Leveraging refers to the simple act of borrowing X USD on the basis of the collateral of Y USD, such that X >> Y. So, X/Y = m refers to the leverage ratio at play. This ratio is assumed to be "stable" over the life time of a trade. However, as the net value of Y as measured in the market reduces, the leverage factor m increases. It is clear over the past year or so, banks have been actively involved in an effort to deleverage. The consequences are unclear in the long run - however, there seems to be emerging consensus that the aftereffects of this are likely to be significant. The effects of this reduction in leverage in the FX market is particularly interesting and complex. The order of complexity is furthered by the squeeze in the credit market. While the sentiment on the US economy is remarkably short -- the question regarding the USD is more complex.
One, particular confluence of credit and FX markets is the freeze up in the lending markets. In a fine essay by Thomas Stolper and others - they hint at the mechanics and the consequences of this relationship. Most banks have short dated FX obligations and longer dated domestic currency obligations. As the overseas short term lending markets freeze -- we get banks scrambling to find assets to pay out their obligations. Since most central bank lending mechanisms only lend in their domestic currencies -- most banks are forced to borrow domestically, convert that into the foreign currency and payout.
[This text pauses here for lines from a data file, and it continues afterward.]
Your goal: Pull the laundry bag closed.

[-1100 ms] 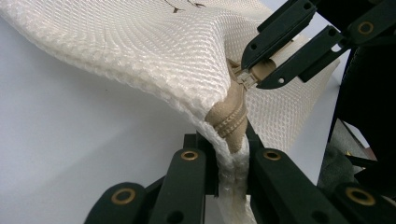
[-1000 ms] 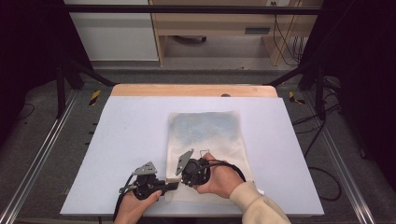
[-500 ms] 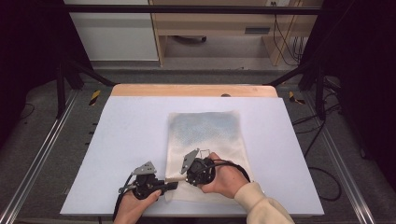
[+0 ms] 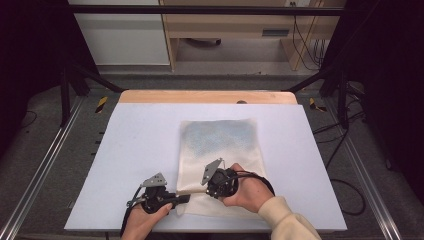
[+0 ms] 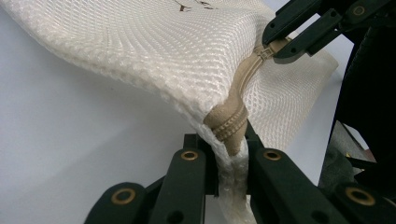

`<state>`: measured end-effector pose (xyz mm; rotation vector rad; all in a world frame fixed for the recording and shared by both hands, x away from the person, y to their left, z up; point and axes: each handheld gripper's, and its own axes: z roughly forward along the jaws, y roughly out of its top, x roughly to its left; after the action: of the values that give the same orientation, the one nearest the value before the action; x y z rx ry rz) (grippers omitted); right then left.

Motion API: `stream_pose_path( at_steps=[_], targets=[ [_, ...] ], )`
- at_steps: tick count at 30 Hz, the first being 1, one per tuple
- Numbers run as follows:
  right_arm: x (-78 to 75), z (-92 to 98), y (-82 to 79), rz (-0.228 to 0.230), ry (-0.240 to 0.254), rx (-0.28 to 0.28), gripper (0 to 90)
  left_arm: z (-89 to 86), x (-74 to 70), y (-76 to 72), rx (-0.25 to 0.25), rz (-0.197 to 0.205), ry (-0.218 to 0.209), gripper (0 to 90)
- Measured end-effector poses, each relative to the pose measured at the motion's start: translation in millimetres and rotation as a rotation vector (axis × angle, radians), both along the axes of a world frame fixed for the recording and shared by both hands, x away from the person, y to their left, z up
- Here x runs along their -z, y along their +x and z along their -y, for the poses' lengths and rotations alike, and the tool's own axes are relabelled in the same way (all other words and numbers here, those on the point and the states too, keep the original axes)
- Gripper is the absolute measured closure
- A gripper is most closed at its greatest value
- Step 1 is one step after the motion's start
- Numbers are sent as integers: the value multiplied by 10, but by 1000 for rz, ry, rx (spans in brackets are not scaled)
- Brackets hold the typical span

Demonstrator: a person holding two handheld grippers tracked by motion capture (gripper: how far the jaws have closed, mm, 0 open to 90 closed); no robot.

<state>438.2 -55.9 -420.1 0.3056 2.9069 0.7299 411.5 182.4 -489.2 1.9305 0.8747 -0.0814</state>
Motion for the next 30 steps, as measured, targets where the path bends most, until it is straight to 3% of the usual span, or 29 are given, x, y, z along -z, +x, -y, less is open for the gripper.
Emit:
stream_pose_path(
  at_steps=[30],
  targets=[
    [10,211,-36,-3,9,33,822,3,1,-6,2,-3,5,849]
  ],
)
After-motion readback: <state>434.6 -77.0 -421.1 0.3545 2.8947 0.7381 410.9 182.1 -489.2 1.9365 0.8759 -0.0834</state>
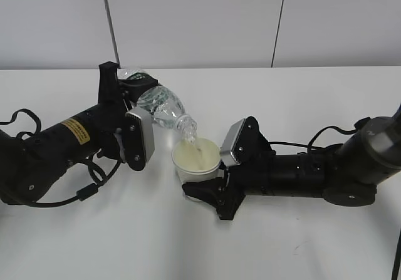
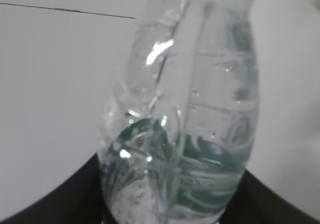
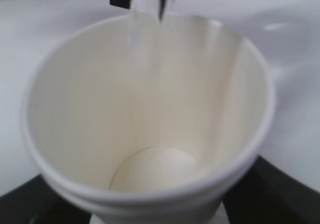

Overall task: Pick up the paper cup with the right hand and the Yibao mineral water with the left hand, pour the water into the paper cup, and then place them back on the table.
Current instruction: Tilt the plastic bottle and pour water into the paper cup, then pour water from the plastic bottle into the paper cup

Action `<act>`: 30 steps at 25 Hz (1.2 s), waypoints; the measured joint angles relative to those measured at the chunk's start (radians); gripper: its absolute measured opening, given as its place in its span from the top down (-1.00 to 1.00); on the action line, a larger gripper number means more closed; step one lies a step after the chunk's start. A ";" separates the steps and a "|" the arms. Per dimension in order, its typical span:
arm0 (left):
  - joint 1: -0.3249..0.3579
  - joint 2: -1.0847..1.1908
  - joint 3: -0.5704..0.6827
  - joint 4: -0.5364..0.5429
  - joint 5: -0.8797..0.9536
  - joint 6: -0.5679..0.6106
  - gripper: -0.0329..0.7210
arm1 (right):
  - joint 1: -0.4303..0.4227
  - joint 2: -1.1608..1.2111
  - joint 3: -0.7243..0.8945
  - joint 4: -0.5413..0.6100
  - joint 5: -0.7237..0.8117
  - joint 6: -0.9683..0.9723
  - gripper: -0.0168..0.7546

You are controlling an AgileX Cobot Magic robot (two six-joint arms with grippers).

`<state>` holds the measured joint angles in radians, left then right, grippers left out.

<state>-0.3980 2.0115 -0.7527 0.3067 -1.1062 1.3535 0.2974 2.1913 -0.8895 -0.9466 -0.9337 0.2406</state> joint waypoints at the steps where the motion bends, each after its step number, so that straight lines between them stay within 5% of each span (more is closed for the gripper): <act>1: 0.000 0.000 0.000 0.000 0.000 0.004 -0.11 | 0.000 0.000 0.000 0.002 0.001 -0.002 -0.42; 30: 0.000 0.000 0.000 -0.004 -0.001 0.056 -0.11 | 0.000 -0.037 -0.002 -0.051 0.067 0.020 -0.42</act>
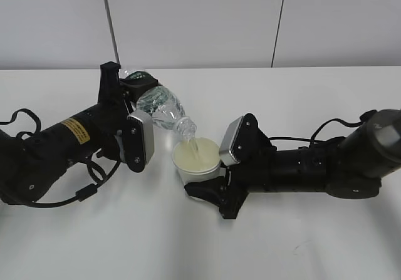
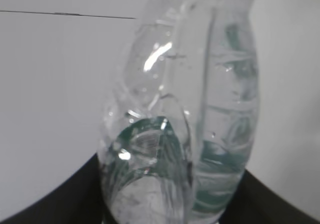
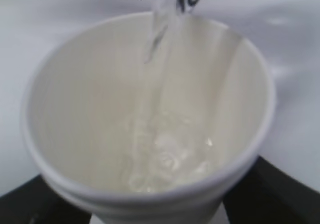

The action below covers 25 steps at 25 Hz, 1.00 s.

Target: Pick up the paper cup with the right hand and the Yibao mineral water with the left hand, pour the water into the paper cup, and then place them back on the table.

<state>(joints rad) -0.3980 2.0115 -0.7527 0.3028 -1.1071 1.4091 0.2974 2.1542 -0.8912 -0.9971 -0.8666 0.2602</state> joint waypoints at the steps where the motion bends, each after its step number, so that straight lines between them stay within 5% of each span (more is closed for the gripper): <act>1: 0.000 0.000 0.000 -0.001 0.000 0.004 -0.11 | 0.000 -0.002 0.000 0.000 0.002 0.002 -0.42; 25: 0.000 0.000 0.000 -0.001 -0.007 0.078 -0.11 | 0.000 -0.004 0.000 -0.002 0.016 0.019 -0.42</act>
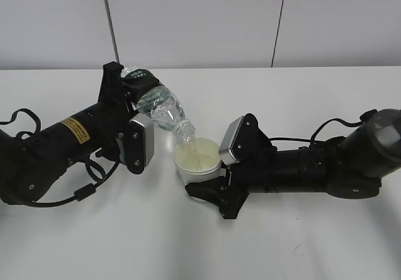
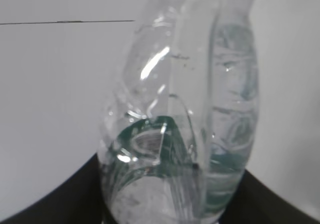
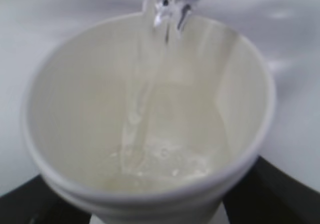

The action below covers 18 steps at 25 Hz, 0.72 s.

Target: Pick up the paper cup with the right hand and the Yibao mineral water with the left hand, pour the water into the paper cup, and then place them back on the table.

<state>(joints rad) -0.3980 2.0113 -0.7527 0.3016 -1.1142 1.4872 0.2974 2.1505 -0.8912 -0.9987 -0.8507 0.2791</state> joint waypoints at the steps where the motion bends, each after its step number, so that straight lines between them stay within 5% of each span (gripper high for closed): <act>1: 0.000 0.000 0.000 0.000 0.000 0.000 -0.11 | 0.000 0.000 0.000 0.000 0.000 0.000 -0.42; 6: 0.000 0.000 0.000 -0.030 0.000 -0.129 -0.11 | 0.000 0.000 0.000 0.000 -0.002 0.000 -0.42; 18: -0.029 -0.001 0.031 -0.191 -0.005 -0.974 -0.11 | 0.000 0.000 0.000 0.045 -0.042 0.000 -0.42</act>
The dollar denominated debts are the highest in the world, followed by Euro denominated and so on. So, as the US lending market freezes - one should the rising demand in the USD (as counterintuitive as it might seem).
However, this is one piece of the puzzle. The trader is only concerned with the net flow of dollars and changes in value - however, it is important to keep in mind the market imperfection (frozen credit markets) work its way through structural constrains.